The Week’s Dealflow: June 19, 2026

ImpactAlpha’s deal news coverage for the week: 

Affordable housing. The Cleveland Housing Investment Fund reached $53 million after Huntington Bank committed $10 million to a city fund for middle-income renters and buyers. The fund, seeded by Mayor Justin Bibb and LISC, aims to create and preserve up to 3,000 rental units for residents earning below 80% of area median income and convert at least 100 renters into homeowners.

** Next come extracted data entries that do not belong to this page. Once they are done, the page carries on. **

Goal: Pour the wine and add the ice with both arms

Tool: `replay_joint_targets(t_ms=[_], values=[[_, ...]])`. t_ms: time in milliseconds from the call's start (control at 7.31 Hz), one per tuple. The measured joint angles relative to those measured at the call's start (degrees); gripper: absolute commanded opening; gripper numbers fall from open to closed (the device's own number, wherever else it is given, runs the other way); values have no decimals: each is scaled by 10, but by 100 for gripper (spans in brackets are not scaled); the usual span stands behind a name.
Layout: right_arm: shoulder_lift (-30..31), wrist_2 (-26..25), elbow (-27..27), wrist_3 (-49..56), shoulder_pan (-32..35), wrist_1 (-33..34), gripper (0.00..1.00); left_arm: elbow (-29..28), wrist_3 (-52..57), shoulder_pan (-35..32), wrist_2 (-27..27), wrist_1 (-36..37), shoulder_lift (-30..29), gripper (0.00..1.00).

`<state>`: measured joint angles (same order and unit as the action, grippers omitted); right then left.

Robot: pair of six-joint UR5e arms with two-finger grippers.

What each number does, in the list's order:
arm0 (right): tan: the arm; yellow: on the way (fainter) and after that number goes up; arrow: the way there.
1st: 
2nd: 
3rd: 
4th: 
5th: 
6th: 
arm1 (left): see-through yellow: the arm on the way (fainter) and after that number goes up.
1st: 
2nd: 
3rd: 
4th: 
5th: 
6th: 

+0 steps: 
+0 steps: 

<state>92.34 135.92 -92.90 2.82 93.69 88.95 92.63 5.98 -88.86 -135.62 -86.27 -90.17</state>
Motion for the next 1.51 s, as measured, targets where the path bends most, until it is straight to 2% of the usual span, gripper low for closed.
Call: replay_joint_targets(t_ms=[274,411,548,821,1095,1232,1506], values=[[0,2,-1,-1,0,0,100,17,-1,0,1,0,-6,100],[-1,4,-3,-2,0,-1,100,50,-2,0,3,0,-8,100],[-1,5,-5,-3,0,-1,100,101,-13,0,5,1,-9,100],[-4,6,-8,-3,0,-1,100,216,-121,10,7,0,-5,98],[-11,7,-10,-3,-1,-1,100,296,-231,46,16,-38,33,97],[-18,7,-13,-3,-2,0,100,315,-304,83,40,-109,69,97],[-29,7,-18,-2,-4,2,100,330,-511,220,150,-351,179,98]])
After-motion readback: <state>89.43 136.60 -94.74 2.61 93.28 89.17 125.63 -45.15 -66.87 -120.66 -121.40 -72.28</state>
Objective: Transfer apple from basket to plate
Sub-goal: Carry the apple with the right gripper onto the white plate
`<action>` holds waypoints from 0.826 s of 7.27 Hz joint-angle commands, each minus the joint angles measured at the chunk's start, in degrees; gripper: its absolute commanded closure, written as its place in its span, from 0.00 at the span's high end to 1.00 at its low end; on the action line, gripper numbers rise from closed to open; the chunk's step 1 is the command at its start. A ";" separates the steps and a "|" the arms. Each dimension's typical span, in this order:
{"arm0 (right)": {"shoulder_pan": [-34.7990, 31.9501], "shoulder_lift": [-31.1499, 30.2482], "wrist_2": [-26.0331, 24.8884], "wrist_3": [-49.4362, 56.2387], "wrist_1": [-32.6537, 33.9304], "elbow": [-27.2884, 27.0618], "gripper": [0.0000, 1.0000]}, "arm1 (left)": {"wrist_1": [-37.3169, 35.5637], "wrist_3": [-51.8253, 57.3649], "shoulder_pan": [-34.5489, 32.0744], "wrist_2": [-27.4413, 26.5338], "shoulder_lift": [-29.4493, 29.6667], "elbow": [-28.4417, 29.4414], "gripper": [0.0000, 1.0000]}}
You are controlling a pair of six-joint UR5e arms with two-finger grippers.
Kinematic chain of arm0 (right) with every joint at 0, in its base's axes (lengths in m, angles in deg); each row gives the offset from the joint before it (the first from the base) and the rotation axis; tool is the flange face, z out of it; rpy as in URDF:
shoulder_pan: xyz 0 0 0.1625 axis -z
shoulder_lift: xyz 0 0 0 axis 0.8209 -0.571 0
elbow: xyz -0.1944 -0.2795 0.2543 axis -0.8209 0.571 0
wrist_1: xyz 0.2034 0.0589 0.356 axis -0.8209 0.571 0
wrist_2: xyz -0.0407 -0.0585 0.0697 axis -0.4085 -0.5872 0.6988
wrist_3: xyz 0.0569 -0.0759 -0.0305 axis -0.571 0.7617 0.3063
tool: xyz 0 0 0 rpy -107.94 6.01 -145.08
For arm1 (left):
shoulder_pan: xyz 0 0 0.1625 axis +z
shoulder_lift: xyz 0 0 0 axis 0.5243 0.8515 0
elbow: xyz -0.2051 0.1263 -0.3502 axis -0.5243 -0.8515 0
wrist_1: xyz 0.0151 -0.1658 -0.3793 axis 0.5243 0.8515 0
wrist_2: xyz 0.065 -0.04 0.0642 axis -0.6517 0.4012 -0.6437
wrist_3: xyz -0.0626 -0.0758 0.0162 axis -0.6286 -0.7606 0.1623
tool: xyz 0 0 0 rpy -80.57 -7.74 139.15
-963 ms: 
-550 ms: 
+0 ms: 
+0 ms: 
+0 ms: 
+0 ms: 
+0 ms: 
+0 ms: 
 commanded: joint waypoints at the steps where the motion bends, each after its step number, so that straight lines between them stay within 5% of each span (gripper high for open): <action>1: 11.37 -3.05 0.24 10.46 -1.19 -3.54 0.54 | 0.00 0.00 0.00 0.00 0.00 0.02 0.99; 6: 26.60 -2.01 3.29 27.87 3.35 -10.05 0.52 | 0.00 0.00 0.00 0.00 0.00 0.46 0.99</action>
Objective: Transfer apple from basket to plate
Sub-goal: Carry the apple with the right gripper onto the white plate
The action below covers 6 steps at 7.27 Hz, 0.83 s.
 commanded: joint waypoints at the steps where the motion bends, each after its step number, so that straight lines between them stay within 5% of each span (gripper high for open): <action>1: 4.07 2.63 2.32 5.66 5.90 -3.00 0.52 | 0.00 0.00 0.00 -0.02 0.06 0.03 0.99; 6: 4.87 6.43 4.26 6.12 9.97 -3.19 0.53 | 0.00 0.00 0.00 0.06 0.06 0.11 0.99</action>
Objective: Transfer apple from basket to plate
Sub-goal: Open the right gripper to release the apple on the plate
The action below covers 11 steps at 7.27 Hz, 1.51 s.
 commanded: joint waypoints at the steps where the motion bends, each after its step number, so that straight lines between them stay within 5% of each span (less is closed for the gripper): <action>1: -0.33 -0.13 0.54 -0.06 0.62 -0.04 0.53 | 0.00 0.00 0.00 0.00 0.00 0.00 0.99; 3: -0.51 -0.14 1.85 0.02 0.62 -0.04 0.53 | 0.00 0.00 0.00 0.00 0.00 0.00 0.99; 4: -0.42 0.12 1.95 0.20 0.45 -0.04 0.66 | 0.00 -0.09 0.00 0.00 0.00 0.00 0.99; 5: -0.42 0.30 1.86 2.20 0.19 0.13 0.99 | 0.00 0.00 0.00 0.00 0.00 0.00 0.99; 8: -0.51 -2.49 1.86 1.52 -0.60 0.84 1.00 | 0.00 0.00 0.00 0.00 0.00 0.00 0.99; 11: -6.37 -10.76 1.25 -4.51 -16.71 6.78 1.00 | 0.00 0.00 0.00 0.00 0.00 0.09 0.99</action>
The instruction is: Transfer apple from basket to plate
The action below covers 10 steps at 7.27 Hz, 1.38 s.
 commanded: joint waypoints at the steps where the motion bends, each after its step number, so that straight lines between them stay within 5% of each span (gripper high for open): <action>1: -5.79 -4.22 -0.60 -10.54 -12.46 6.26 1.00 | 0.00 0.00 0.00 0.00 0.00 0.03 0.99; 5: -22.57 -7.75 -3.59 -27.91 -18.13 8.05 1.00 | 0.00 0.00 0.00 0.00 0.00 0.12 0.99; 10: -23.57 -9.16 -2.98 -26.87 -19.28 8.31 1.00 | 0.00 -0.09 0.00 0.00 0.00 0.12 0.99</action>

Clean energy. Manchester, UK-based UrbanChain contracted with Ampyr Distributed Energy to purchase three gigawatt-hours of surplus solar over 15 years, supplying commercial customers through a private clean energy marketplace that bypasses utilities and grid constraints.… Florida-based Climate First raised $67 million from Wellington Management and AllianceBernstein to expand its green banking and solar lending operations. 

Indigenous finance. Vancouver-based Seven Generations Capital closed the first C$75 million (US$54 million) of a planned C$300 million fund for housing and commercial development on Indigenous lands in Canada. Royal Bank of Canada and the Victoria Foundation anchored the raise.

Nature & biodiversity. Australia-based New Forests launched its Global Landscape Opportunities fund, targeting A$1 billion (about US$700 million) for forestry, agriculture, carbon, and biodiversity projects across Latin America, Asia, and Africa. Backers include Swedish pension AP2, German pension Bayerische Versorgungskammer, and development finance institutions British International Investment, Norfund, and Finnfund.

Social finance. Realize Capital Partners closed its fund-of-funds at C$277 million (US$200 million) to back Canadian impact fund managers, pairing a C$135 million government anchor with C$141.7 million from Royal Bank of Canada, Concordia University, the Canadian Medical Association, and a dozen foundations.… Miami-based Lebec secured a strategic investment from Community Capital Management, a $7 billion fixed-income impact manager seeking private market exposure. 

Return on inclusion. San Francisco-based Base10 Partners raised $850 million across two funds to back companies applying AI to financial services, healthcare, logistics, and transportation. Sofina and CalPERS anchored the raise alongside sovereign wealth funds and endowments. The Black-led firm also committed up to half of carried interest to HBCU scholarships and endowments.